Le soleil s’est relevé, indifférent à sa propre horloge biologique qui lui rappelle qu’il va lui aussi y passer un jour ou l’autre. Après la fin du monde, il y a un grand silence derrière la vitre jusqu’à ce qu’un oiseau chante, et qu’un parquet craque. Après la fin du monde, la pièce paraît anormalement grande. Le ficus fait la tronche.

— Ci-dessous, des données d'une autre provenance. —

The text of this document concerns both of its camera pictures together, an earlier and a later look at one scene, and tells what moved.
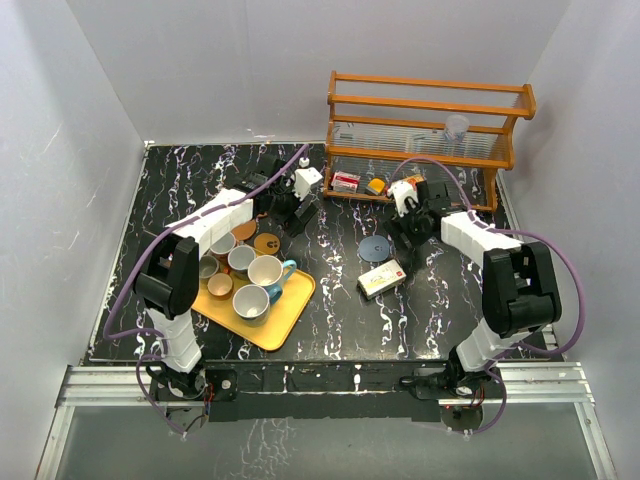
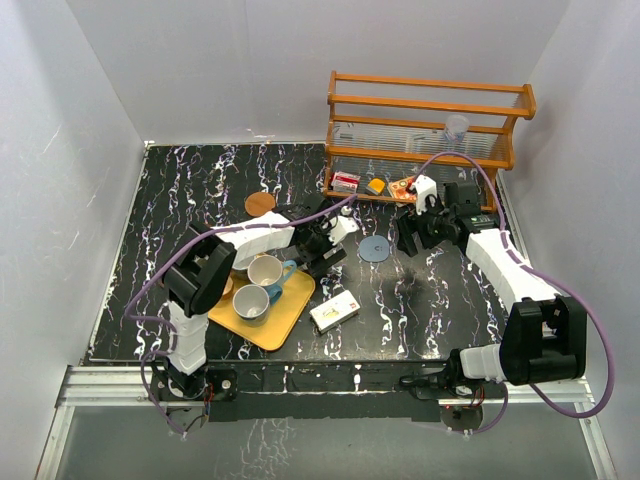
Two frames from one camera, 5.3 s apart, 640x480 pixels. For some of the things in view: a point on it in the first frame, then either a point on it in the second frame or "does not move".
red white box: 345,182 does not move
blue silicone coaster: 374,248 does not move
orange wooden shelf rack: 410,139 does not move
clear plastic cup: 455,127 does not move
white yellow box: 382,278 → 334,312
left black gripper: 293,224 → 317,263

Il devrait y avoir autre chose.
Des hélicoptères, un grand effondrement, des panneaux lumineux, un film catastrophe et que quelqu’un fasse quelque chose.
« - On va s’en sortir. »
Le pouvoir de quatre mots et d’un s apostrophe prend ma gorge et la serre. Je crois qu’il n’y a pas de plus grands mots. Sa voix résonne, avec pour écho mon désespoir atone. Ce qui passe ma gorge est à mi-chemin entre un enfant qui s’étrangle dans sa morve et un chaton dans une bouche d’égout. Ma bouche d’adulte article un comment qui ne s’accroche à rien, qui n’a pas de prise. Il n’y aucune solution. Aucune solution magique dans tous les cas.
« - On va trouver. Ça va aller. »
La promesse de ne pas être seul.
La promesse qu’on va trouver quelque chose, ensemble.
On va s’en sortir.
Ensemble.
Les seuls mots que j’ai jamais voulu entendre.